The beauty of startups is their adaptable nature, as they monitor real-time conditions and determine the best course of action for success.
Well, it’s no secret that the real-time conditions of the current macroeconomic landscape are a bit gloomy. The murmurs surrounding a potential recession continue to grow, and consumers are forced to make tough decisions with their diminished spending power.
That said, during lean economic times, there are certain product segments and types of retailers that actually see an increase of business.
For example, wholesale retailers like Costco, Walmart, and Sam’s Club – which can pass savings on to consumers thanks to economies of scale – are far less prone to recessionary downturns.
Simply put, they help dollars stretch farther – and that is a proposition that consumers are continuing to prioritize.

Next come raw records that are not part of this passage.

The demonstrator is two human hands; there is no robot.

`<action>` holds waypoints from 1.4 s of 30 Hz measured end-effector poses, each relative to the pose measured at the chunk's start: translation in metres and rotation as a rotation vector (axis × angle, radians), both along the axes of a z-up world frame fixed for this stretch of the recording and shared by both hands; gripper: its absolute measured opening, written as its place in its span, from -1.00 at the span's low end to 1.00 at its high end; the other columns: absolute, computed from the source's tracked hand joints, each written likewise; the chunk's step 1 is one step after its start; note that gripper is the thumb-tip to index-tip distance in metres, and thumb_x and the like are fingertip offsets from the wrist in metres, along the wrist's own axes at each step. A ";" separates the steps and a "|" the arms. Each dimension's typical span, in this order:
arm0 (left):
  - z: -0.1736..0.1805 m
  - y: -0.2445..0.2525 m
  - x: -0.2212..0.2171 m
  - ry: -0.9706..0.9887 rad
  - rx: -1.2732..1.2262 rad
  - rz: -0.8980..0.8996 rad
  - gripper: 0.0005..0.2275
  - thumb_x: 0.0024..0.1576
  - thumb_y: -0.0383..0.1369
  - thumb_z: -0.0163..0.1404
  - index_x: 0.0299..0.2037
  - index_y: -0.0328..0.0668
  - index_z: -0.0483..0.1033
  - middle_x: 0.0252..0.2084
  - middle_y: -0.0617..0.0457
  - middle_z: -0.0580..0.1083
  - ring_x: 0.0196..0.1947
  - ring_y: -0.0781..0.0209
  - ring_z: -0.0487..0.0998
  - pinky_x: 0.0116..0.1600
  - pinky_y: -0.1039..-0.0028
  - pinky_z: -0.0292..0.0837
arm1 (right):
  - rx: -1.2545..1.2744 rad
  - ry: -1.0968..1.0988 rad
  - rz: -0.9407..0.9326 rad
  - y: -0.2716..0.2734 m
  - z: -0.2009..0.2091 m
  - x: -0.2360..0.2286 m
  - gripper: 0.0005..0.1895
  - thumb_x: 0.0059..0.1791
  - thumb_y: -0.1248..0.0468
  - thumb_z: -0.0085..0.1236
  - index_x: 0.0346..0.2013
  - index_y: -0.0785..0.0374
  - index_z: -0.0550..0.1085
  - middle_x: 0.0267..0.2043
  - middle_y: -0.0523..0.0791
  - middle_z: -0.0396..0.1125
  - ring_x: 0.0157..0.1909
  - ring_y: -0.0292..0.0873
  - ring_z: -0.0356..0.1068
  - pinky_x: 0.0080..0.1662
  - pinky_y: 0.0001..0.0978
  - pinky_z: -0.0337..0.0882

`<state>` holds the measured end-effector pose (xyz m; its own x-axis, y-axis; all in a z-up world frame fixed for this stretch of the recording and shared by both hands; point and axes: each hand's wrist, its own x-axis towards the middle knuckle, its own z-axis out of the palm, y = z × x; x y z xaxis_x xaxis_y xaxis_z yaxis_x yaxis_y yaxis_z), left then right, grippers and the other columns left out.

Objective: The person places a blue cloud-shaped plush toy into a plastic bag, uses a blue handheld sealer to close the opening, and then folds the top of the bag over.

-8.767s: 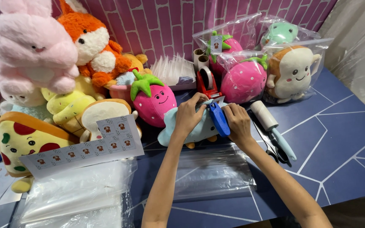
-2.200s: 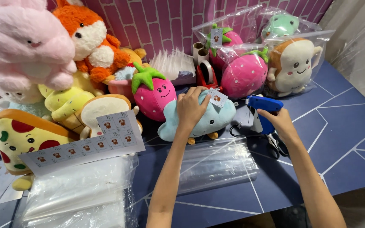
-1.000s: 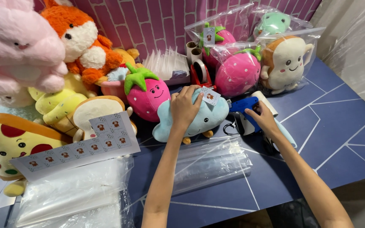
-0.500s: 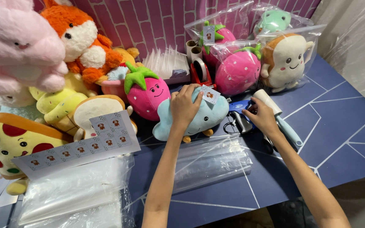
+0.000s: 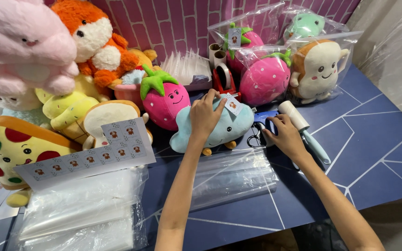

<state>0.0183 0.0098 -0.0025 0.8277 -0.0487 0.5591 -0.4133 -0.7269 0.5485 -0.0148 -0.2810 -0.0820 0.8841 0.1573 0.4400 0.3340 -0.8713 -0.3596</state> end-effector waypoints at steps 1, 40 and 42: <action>-0.004 0.001 0.003 0.000 -0.001 0.002 -0.80 0.25 -0.08 0.00 -0.16 0.08 0.34 -0.06 0.03 0.61 -0.02 0.00 0.64 0.12 0.25 0.35 | -0.001 0.000 0.002 -0.001 -0.003 0.003 -0.53 -0.02 0.08 0.28 0.14 0.15 0.50 0.05 0.06 0.33 0.08 0.21 0.47 -0.04 0.05 0.56; -0.016 0.096 -0.070 0.516 -0.307 0.141 -0.36 -0.02 0.20 0.21 0.03 -0.14 0.37 0.03 -0.31 0.52 0.14 -0.30 0.52 0.06 0.06 0.53 | 0.624 0.311 0.281 0.102 0.085 0.027 -0.55 0.12 -0.04 0.16 0.20 0.12 0.49 0.09 0.06 0.44 0.22 0.00 0.39 0.15 -0.12 0.41; -0.021 0.095 -0.068 0.506 -0.439 0.131 -0.41 -0.08 0.15 0.31 -0.05 0.01 0.36 0.01 -0.16 0.57 0.14 -0.18 0.54 0.04 0.14 0.53 | 0.711 0.294 0.345 0.097 0.090 0.018 -0.60 0.15 0.06 0.08 0.21 0.19 0.49 0.10 0.08 0.44 0.19 -0.04 0.38 0.18 -0.09 0.38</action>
<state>-0.0501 0.1050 -0.0231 0.9761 0.2123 0.0464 0.0482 -0.4195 0.9065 0.0032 -0.1838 0.0082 0.9312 0.2124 0.2962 0.3474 -0.2708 -0.8978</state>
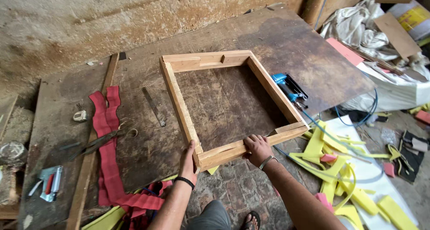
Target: The person weaves red fabric strips through a wooden frame using a pneumatic staple gun to secure the woven pattern. They repeatedly pull, align, and staple the fabric, then cut excess material with scissors. The completed woven panel is lifted and placed onto a chair frame.
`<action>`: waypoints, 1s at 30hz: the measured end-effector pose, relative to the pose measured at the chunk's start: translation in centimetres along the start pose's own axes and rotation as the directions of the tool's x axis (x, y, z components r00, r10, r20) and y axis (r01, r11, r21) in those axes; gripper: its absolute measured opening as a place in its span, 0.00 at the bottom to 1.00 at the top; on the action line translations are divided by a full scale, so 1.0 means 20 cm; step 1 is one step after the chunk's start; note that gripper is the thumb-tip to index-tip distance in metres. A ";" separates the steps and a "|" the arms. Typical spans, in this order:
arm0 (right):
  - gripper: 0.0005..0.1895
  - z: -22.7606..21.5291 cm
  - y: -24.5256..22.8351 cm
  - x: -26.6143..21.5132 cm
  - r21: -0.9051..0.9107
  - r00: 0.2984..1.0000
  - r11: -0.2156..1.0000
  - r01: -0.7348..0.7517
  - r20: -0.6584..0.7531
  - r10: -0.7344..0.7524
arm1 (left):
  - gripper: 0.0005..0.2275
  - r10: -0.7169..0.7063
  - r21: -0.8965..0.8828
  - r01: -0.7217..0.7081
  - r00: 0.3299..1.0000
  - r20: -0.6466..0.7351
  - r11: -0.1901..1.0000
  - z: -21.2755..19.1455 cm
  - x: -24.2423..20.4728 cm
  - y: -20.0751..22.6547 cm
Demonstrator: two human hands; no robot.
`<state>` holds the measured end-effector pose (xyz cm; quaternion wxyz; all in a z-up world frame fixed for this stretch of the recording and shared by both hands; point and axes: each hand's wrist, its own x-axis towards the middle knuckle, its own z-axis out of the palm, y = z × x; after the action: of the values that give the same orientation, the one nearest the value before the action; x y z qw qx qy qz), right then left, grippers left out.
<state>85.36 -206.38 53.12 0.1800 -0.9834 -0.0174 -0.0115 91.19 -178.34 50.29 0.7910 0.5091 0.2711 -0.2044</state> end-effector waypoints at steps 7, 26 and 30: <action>0.18 0.24 0.27 0.43 0.041 0.990 0.996 0.075 0.116 -0.080 | 0.27 -0.085 -0.015 0.083 0.987 -0.138 0.996 0.03 0.56 -0.04; 0.11 -0.06 1.14 0.67 0.223 0.840 0.921 -0.318 -0.384 0.383 | 0.16 0.374 0.826 -0.455 0.868 0.327 0.333 0.86 0.63 -0.05; 0.16 -0.05 1.62 0.81 0.227 0.847 0.863 -0.451 -0.197 0.494 | 0.16 0.333 0.818 -0.478 0.865 0.375 0.320 1.17 0.67 -0.19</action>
<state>102.76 -236.48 43.04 0.2620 -0.9285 0.2479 -0.0879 104.42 -201.96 46.88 0.4421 0.8823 -0.0700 -0.1454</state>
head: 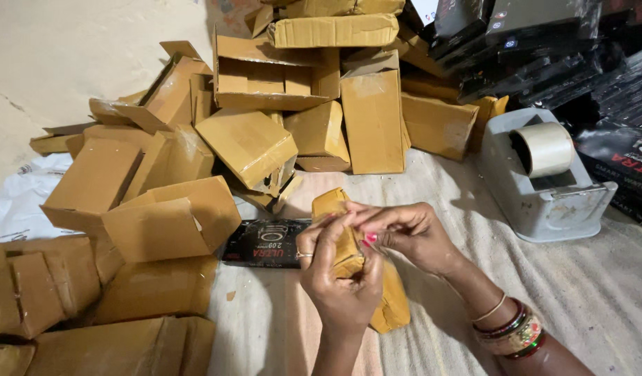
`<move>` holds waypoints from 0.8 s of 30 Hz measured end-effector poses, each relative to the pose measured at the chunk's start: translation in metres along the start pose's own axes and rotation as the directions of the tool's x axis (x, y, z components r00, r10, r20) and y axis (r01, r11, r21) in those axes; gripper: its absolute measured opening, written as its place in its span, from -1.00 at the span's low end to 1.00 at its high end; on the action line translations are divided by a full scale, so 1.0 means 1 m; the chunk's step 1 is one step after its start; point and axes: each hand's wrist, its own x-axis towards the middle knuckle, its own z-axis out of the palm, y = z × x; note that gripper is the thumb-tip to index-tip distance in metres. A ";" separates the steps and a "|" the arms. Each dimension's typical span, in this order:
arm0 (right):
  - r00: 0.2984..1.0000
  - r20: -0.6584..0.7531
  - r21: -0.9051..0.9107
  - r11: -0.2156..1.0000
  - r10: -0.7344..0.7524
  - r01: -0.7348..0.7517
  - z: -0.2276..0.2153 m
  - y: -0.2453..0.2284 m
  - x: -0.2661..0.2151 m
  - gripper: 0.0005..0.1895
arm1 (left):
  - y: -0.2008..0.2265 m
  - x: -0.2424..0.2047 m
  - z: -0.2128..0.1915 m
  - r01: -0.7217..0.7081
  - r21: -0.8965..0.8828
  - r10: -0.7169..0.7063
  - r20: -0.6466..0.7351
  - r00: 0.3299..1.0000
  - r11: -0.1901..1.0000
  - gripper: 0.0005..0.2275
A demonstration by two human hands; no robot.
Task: The person packs smartwatch boxes into small cardboard boxes. They place a white foam sheet inside, insert the product box, close the flaps, and seal the box with clear packing tape using a tape dispenser. The process is repeated for multiple units.
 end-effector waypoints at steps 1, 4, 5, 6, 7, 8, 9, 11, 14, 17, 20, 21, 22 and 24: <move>0.994 -0.100 -0.037 0.998 0.039 -0.043 0.000 0.003 0.000 -0.70 | -0.002 -0.002 -0.001 -0.011 -0.008 0.011 0.001 1.000 1.000 -0.60; 0.904 -0.355 0.019 0.968 0.240 -0.250 0.003 0.014 -0.004 -0.55 | -0.007 -0.016 -0.010 -0.031 -0.043 0.032 0.025 0.999 0.999 -0.59; 0.836 -0.397 0.140 0.926 0.378 -0.352 0.004 0.015 -0.008 -0.48 | -0.008 -0.021 -0.014 -0.034 -0.060 0.036 0.039 0.999 0.998 -0.59; 0.751 -0.420 0.264 0.860 0.510 -0.437 0.004 0.016 -0.010 -0.42 | -0.010 -0.023 -0.021 -0.019 -0.117 0.026 0.057 0.998 0.993 -0.60; 0.812 -0.301 0.141 0.865 0.500 -0.481 0.003 0.016 -0.011 -0.37 | -0.014 -0.023 -0.030 -0.002 -0.175 0.015 0.074 0.997 0.985 -0.62; 0.851 -0.174 0.011 0.865 0.496 -0.502 0.000 0.014 -0.010 -0.32 | -0.017 -0.023 -0.039 0.015 -0.232 0.006 0.090 0.996 0.973 -0.63; 0.867 -0.040 -0.121 0.858 0.497 -0.498 -0.001 0.012 -0.008 -0.27 | -0.018 -0.023 -0.049 0.056 -0.274 -0.026 0.112 0.993 0.960 -0.65; 0.918 -0.001 -0.231 0.893 0.396 -0.385 0.001 0.004 -0.005 -0.23 | -0.017 -0.017 -0.066 0.143 -0.349 -0.092 0.160 0.983 0.926 -0.68; 0.941 0.009 -0.370 0.876 0.337 -0.310 0.020 -0.016 -0.005 -0.20 | -0.003 -0.005 -0.084 0.120 0.008 -0.119 0.201 0.972 0.993 -0.70; 0.926 -0.048 -0.555 0.761 0.374 -0.336 0.050 -0.040 -0.011 -0.20 | 0.017 0.008 -0.085 0.001 0.481 -0.095 0.171 0.981 0.877 -0.65; 0.918 -0.141 -0.758 0.556 0.370 -0.340 0.077 -0.056 -0.016 -0.12 | 0.027 0.017 -0.072 0.044 0.345 -0.129 0.228 0.965 0.937 -0.68; 0.917 -0.180 -0.813 0.471 0.355 -0.342 0.084 -0.059 -0.018 -0.07 | 0.028 0.018 -0.070 -0.006 0.334 -0.072 0.222 0.972 0.943 -0.72; 0.936 -0.145 -0.837 0.464 0.322 -0.290 0.088 -0.061 -0.020 -0.06 | 0.027 0.018 -0.067 -0.057 0.323 -0.015 0.216 0.976 0.945 -0.75; 0.964 -0.078 -0.879 0.438 0.255 -0.187 0.089 -0.064 -0.027 -0.04 | 0.021 0.015 -0.063 -0.065 0.309 0.009 0.178 0.984 0.949 -0.77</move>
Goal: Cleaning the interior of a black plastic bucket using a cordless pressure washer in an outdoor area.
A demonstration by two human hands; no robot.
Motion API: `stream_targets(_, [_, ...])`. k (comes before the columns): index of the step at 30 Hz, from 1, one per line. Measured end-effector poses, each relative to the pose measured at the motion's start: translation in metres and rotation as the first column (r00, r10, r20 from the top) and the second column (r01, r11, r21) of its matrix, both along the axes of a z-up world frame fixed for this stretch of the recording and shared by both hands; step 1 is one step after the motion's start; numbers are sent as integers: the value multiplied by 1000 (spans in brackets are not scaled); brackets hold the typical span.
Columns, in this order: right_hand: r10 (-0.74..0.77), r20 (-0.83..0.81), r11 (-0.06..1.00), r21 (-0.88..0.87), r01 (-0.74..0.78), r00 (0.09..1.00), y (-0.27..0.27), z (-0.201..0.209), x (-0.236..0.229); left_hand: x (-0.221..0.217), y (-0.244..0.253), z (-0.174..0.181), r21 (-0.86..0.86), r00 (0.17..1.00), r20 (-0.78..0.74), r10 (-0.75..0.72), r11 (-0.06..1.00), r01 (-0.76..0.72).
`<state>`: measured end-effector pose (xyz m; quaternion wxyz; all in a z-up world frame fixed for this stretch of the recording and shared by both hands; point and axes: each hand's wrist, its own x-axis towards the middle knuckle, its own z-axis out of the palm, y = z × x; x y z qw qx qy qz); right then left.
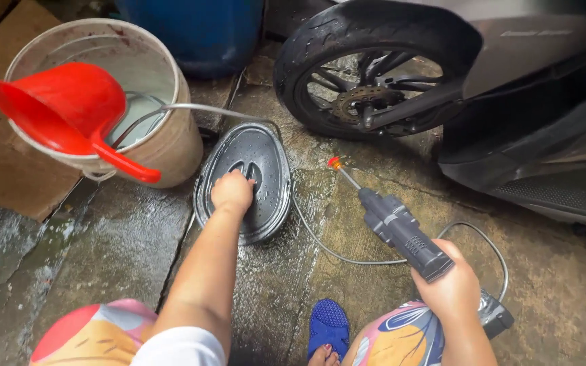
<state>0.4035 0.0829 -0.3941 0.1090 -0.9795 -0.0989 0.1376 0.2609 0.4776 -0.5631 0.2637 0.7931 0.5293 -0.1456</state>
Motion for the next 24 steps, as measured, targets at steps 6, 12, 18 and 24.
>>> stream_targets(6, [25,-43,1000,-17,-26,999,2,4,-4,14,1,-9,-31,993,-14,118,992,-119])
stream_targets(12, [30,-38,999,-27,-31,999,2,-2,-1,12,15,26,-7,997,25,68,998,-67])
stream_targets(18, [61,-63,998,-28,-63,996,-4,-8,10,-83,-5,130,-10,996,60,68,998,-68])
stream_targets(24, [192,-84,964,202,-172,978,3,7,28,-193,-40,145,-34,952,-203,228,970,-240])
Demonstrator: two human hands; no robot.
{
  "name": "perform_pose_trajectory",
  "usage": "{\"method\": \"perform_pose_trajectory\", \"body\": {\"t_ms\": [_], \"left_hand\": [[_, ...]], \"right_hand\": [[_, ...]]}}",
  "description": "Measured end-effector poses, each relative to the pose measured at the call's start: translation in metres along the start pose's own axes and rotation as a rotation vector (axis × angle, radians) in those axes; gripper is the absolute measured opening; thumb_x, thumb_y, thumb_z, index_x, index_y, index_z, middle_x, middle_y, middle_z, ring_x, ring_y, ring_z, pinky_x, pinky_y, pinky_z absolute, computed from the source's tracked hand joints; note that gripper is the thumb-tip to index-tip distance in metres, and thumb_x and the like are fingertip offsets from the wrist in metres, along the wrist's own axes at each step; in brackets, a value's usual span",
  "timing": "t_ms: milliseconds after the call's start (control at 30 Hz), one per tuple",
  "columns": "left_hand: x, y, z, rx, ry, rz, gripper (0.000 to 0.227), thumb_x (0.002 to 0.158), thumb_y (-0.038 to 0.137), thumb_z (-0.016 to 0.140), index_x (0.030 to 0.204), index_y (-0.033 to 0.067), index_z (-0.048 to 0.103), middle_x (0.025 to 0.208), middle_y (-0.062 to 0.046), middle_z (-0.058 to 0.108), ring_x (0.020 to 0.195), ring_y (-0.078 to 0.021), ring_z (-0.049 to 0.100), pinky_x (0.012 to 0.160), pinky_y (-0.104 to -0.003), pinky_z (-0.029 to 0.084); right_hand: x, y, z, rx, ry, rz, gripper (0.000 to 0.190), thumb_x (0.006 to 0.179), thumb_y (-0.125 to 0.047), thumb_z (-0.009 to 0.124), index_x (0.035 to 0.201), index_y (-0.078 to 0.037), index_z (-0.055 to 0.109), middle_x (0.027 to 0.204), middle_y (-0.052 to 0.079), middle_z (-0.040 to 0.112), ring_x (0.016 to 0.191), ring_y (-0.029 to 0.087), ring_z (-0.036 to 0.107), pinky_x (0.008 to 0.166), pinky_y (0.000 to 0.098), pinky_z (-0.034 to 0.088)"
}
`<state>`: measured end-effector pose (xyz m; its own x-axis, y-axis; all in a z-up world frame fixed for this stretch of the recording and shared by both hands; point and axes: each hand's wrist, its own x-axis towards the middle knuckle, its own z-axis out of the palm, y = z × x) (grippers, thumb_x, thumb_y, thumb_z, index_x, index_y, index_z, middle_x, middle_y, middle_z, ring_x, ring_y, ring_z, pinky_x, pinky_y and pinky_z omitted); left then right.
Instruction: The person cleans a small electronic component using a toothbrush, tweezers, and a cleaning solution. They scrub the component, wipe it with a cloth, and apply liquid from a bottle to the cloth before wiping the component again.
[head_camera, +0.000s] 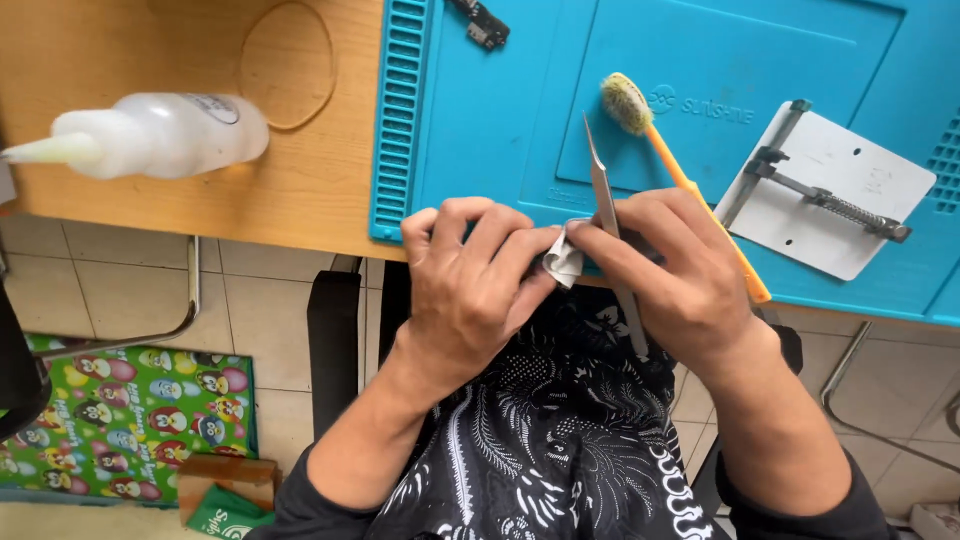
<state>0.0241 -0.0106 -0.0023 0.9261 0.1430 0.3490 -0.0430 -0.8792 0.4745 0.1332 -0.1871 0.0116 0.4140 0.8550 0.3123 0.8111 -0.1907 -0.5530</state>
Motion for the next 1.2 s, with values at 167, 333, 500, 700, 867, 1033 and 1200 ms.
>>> {"method": "perform_pose_trajectory", "body": {"t_ms": [167,333,500,700,867,1033,1200], "left_hand": [[0.001,0.000,0.001,-0.031,-0.025,-0.032,0.012,0.101,0.028,0.068,0.098,0.0174,0.072,0.094,0.005,0.066,0.097,-0.0234,0.059,0.087,-0.040,0.027],[0.001,-0.001,0.005,-0.010,-0.013,-0.003,0.005,0.097,0.016,0.068,0.094,0.0163,0.072,0.091,0.005,0.066,0.088,-0.0205,0.059,0.086,-0.039,0.026],[0.003,0.000,0.005,-0.008,0.015,-0.006,0.008,0.101,0.018,0.068,0.094,0.0166,0.072,0.090,0.005,0.066,0.086,-0.0202,0.060,0.087,-0.038,0.026],[0.005,0.000,0.006,-0.008,0.024,-0.007,0.010,0.102,0.021,0.068,0.093,0.0177,0.071,0.088,0.006,0.067,0.085,-0.0196,0.061,0.088,-0.037,0.026],[0.007,-0.001,0.006,-0.014,0.018,-0.012,0.012,0.102,0.020,0.065,0.091,0.0174,0.070,0.088,0.005,0.066,0.084,-0.0195,0.061,0.088,-0.037,0.026],[0.004,0.002,0.005,-0.011,0.008,-0.008,0.007,0.098,0.016,0.068,0.091,0.0161,0.070,0.088,0.005,0.066,0.085,-0.0211,0.060,0.086,-0.038,0.027],[-0.001,0.003,0.005,-0.037,-0.008,-0.022,0.005,0.098,0.019,0.070,0.095,0.0154,0.072,0.091,0.004,0.067,0.090,-0.0225,0.060,0.086,-0.040,0.028]], "right_hand": [[0.003,0.005,-0.002,-0.144,-0.032,-0.165,0.012,0.105,0.000,0.060,0.105,0.008,0.069,0.095,0.022,0.063,0.079,0.036,0.056,0.072,0.0467,0.052],[0.013,0.013,-0.002,-0.159,-0.041,-0.281,0.004,0.101,0.009,0.067,0.100,0.012,0.069,0.092,0.019,0.060,0.076,0.031,0.058,0.066,0.0439,0.050],[0.015,0.015,-0.003,-0.153,-0.063,-0.303,0.005,0.099,0.013,0.067,0.095,0.010,0.068,0.090,0.018,0.059,0.072,0.029,0.057,0.065,0.0424,0.050],[0.011,0.017,-0.002,-0.141,-0.068,-0.336,0.006,0.096,0.013,0.071,0.092,0.011,0.067,0.089,0.019,0.061,0.071,0.029,0.060,0.064,0.0429,0.051],[0.016,0.020,-0.005,-0.087,-0.108,-0.301,0.004,0.099,0.010,0.066,0.096,0.012,0.066,0.092,0.020,0.059,0.072,0.032,0.057,0.064,0.0437,0.049],[0.016,0.014,-0.005,-0.106,-0.082,-0.234,0.011,0.104,0.002,0.062,0.103,0.011,0.069,0.097,0.020,0.061,0.078,0.034,0.059,0.071,0.0445,0.053],[0.007,0.006,-0.004,-0.130,-0.067,-0.303,0.004,0.102,0.007,0.066,0.098,0.010,0.067,0.091,0.018,0.060,0.072,0.029,0.059,0.067,0.0431,0.050]]}}
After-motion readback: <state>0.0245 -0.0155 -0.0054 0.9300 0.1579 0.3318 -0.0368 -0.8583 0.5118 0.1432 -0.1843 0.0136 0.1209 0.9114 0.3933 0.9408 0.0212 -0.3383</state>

So, with this new normal of frugal, prudent spending, there are certain startups that have identified opportunities.
One such startup is doing so by freshening up one of the oldest consumer package good categories around – canned goods.
Since the patent was first granted to British merchant Peter Durand in the early 19th century, canned food has been a fixture in pantries and homes.
Whereas the preservation of food prior to cans was reserved for smoking, curing, drying, salting, pickling, fermenting, and chilling, the can allowed food to remain shelf stable for years at a time.
However, despite the omnipresence of canned food through the years, it remains one of the more stagnant product categories in the packaged food industry.
Think about it – that can of Campbell’s Soup hasn’t changed all that much in the past century.
Well, in light of the shifting consumer mindset, Heyday Canning Co. has resolved to turn canned food from a solemn staple to excitingly economic.
Increasingly, shoppers are refraining from eating out at restaurants, opting instead to cook at home. That said, we’ve all grappled with the unfortunate reality of perishable goods sitting unused in the refrigerator. Therein lies the opportunity that Heyday Canning – and a handful of other early-stage companies – identified in the canned good space.
After spending a good portion of the pandemic falling in love with the simplicity of canned beans, Heyday Canning founders Kat Kavner and Jaime Tulley set out to make these goods as appealing to the palate as they are the monthly credit card bill.
With flavors like Apricot Glazed Baked Beans, Tomato Alla Vodka Cannellini Beans, and Coconut Curry Chickpeas, this startup – already offered in national retailers like Sprouts Farmers Markets – is on its way to changing the perception of this oft-overlooked segment.
All of this helps explain the resurgence and creativity permeating the canned-food space, as these lean macroeconomic conditions pave the way for brands like Heyday Canning to prosper.
And for angel investors, identifying these breakout market segments and the players poised to lead the charge provide a blueprint toward returns down the line.
It’s paramount to keep a 360-degree view of the micro and macro of the investment landscape. That way, you’re always ready to strike when these opportunities present themselves.